当時は今よりずっと編集部ごとの表記ルールに厳密だったので、クライアントさんが希望しようと雑誌のトンマナに合わせてくださいと押し戻すことも多かったのです。まだ大学でたての二十歳そこそこだった私は「どっちでもよくない?」と喉まで出かかりながら、100回くらい飲み込んで……。いろいろ飲み込んできた40代にして、ようやっと今「うるおうと潤うはどっちでもよくない」ことを理解しました。

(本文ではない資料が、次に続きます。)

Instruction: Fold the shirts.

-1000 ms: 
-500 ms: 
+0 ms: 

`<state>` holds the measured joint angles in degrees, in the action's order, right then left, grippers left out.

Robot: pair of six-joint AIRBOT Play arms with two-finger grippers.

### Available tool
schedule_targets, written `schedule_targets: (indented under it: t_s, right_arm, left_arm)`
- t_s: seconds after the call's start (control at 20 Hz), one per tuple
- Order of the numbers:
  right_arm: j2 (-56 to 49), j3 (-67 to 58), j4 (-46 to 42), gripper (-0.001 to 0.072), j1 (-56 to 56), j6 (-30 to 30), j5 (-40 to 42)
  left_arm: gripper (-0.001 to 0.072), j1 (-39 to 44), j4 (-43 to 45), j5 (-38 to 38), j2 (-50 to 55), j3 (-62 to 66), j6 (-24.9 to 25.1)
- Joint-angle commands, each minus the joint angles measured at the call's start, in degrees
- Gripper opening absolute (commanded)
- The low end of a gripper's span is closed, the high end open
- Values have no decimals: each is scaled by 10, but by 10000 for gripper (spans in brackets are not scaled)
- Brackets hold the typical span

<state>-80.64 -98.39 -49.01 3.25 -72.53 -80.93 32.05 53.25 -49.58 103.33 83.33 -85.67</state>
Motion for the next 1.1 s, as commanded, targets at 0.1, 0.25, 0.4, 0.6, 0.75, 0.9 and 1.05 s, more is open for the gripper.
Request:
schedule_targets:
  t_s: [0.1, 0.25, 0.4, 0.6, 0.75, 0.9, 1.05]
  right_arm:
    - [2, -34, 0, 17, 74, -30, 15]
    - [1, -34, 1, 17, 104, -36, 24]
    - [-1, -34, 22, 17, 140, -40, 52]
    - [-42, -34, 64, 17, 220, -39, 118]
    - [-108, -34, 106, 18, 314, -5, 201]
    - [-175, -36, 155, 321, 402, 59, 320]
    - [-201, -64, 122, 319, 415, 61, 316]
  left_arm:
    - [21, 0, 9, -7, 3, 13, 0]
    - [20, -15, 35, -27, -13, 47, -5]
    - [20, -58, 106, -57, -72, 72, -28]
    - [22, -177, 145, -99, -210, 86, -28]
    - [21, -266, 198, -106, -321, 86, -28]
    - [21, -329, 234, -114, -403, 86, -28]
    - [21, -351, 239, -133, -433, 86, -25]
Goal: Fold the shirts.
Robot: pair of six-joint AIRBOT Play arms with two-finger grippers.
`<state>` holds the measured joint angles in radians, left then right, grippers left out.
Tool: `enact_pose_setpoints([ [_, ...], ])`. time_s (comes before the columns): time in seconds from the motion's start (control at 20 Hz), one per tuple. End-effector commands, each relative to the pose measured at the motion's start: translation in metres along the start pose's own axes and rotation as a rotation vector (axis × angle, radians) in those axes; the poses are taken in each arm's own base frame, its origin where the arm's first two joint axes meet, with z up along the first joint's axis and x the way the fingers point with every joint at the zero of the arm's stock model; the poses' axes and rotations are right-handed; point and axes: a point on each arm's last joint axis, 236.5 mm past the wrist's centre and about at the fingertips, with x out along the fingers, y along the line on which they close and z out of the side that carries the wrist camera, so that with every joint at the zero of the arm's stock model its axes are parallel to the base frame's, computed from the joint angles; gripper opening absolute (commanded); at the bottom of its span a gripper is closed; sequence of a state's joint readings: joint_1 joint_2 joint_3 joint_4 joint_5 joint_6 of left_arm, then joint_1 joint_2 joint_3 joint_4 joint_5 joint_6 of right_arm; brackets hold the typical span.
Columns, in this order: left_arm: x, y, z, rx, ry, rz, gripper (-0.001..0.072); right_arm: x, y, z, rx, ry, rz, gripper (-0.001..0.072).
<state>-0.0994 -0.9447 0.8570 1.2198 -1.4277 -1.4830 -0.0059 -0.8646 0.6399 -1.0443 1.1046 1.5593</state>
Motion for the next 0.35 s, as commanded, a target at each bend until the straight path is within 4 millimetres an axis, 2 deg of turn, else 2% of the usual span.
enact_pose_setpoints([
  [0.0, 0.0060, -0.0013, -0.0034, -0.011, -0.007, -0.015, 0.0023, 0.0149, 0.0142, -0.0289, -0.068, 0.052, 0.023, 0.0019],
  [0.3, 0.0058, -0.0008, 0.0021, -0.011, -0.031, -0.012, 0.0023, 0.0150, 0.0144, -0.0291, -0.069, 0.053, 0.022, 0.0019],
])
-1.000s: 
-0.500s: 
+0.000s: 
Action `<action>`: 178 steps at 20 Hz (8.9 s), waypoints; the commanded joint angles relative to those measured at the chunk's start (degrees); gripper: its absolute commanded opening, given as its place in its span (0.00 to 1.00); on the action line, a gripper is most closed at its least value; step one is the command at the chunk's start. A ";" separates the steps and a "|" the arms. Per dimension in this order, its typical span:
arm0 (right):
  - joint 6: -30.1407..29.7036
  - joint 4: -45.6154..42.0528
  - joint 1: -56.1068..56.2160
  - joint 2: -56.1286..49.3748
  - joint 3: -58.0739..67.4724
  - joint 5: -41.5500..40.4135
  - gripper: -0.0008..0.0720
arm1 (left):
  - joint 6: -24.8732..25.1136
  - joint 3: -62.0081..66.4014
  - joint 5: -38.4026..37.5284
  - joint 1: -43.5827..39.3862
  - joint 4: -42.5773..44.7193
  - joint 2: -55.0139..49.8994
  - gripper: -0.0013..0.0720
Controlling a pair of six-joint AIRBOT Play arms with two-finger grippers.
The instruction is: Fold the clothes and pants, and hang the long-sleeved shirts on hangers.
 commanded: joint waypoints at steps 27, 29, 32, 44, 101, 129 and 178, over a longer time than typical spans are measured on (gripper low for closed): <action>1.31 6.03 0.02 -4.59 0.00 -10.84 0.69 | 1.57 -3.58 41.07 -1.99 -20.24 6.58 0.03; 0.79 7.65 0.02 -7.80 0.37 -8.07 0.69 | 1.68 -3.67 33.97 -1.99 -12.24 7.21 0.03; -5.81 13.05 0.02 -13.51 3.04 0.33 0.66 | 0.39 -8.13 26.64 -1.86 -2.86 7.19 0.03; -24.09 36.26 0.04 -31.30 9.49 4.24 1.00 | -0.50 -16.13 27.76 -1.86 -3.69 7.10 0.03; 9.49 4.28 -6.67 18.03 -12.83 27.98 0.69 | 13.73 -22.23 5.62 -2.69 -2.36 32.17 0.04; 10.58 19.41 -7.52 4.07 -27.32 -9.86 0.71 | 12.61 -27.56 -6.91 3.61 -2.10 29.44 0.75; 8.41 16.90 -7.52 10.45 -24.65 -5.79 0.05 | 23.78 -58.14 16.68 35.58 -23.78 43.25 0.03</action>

漢字なら大人っぽく落ち着いた印象、ひらがなだと優しく軽やかな印象になりますね。一つの記事の中で、「潤う」と「うるおう」、「綺麗」と「キレイ」と「きれい」などが混在しないことも重要です。表記の揺れは、気持ちが行き届いておらず、だらしない印象を与えます。
“ひらくかひらかないか”、どちらを選択して統一するのかは、読者にどんな印象をもってもらいたいか、読んだ後にどんな気持ちになってもらいたいかが凝縮されたもの。漢字にするかひらがなにするかをないがしろにすることは、読者をないがしろにすることにほかならないのです。